# My horse :3



## PaintingPintos (Dec 27, 2011)

Just thought I'd share her with the BettaFish community...hehe. She's about 13 years old (age is unknown because she was abandoned at the stable), and is some kind of mutt horse xD She's definitely a paint/pinto. She's absolutely wonderful. After having her for 8 months she's finally warmed up to me. I got a nice hour-long ride on her today. She used to completely ignore my rein signals but she's finally trusting me enough to LISTEN! She is a Western trained horse and I'm an English rider... I'm glad I tried riding with only one rein because we both loosened up a bit 
And also ignore the fact that the saddle pad was WAAY to far behind. I realized it after I took the picture and I fixed it


----------



## Badjer (Oct 25, 2011)

What a scruffy cutie! Are those all your horses or does she live at a stable?


----------



## FishyFishy89 (Jul 3, 2011)

Awh
what a cutie
i poked around my trainer's gelding (who used to be mine) in my old western saddle/bosal (which used to also be mine)
I grew up in the western saddle/when I got that gelding I got converted to english when I saw how great he was over jumps. 
Just walking around in that saddle made me miss it.


----------



## PaintingPintos (Dec 27, 2011)

Badjer said:


> What a scruffy cutie! Are those all your horses or does she live at a stable?


Wilma is my only horse. She was abandoned at that stable and I adopted her. Because I don't have enough room at my house, I decided to keep her at the barn where I found her ^_^


----------



## PaintingPintos (Dec 27, 2011)

FishyFishy89 said:


> Awh
> what a cutie
> i poked around my trainer's gelding (who used to be mine) in my old western saddle/bosal (which used to also be mine)
> I grew up in the western saddle/when I got that gelding I got converted to english when I saw how great he was over jumps.
> Just walking around in that saddle made me miss it.


Awww :') You should start riding again! Even if you only get to take an old plug down the pasture or something.... always do what you love!!


----------



## FishyFishy89 (Jul 3, 2011)

PaintingPintos said:


> Awww :') You should start riding again! Even if you only get to take an old plug down the pasture or something.... always do what you love!!


I still do ride. I've just been converted to English riding and should probly get back to my roots in ridding western.


----------



## PaintingPintos (Dec 27, 2011)

FishyFishy89 said:


> I still do ride. I've just been converted to English riding and should probly get back to my roots in ridding western.

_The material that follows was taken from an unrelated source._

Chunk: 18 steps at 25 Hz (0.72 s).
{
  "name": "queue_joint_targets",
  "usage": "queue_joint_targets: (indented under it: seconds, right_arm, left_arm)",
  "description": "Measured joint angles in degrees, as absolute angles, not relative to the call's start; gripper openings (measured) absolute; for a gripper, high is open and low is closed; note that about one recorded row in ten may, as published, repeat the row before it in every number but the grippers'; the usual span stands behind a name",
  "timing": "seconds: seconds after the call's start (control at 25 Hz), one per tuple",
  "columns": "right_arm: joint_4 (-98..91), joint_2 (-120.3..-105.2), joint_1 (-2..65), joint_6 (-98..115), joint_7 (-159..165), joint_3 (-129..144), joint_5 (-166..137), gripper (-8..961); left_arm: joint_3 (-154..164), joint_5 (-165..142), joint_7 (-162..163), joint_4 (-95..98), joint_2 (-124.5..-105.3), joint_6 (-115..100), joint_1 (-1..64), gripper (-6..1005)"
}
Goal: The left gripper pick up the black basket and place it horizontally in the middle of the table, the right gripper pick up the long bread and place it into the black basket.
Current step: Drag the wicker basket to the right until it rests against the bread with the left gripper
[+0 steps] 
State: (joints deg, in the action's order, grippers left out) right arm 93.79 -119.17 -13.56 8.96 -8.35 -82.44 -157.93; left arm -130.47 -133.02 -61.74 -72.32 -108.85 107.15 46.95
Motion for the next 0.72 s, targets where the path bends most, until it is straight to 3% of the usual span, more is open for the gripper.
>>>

Oh well good for you  I really don't care which discipline I ride because I have a good, solid seat and soft hands on the reins so as long as the horse is happy.. hehe.


----------



## Aus (Feb 3, 2012)

What a lovely solid mare. And a lucky one, to find a great home after being abandoned. Good on you for giving Wilma a chance! 

My last horse was purchased literally off the back of a dog food truck, after being abandoned at a stable. He was 21 years old, and I had him for seven more years after that. He loved to be ridden, even at that age. Older horses are awesome!

I can no longer ride, but I still love horses. I even miss the smell of tack and horse sweat. 

And lol, the blanket - I did that so many times in a hurry, half asleep for a morning ride and had to resaddle..


----------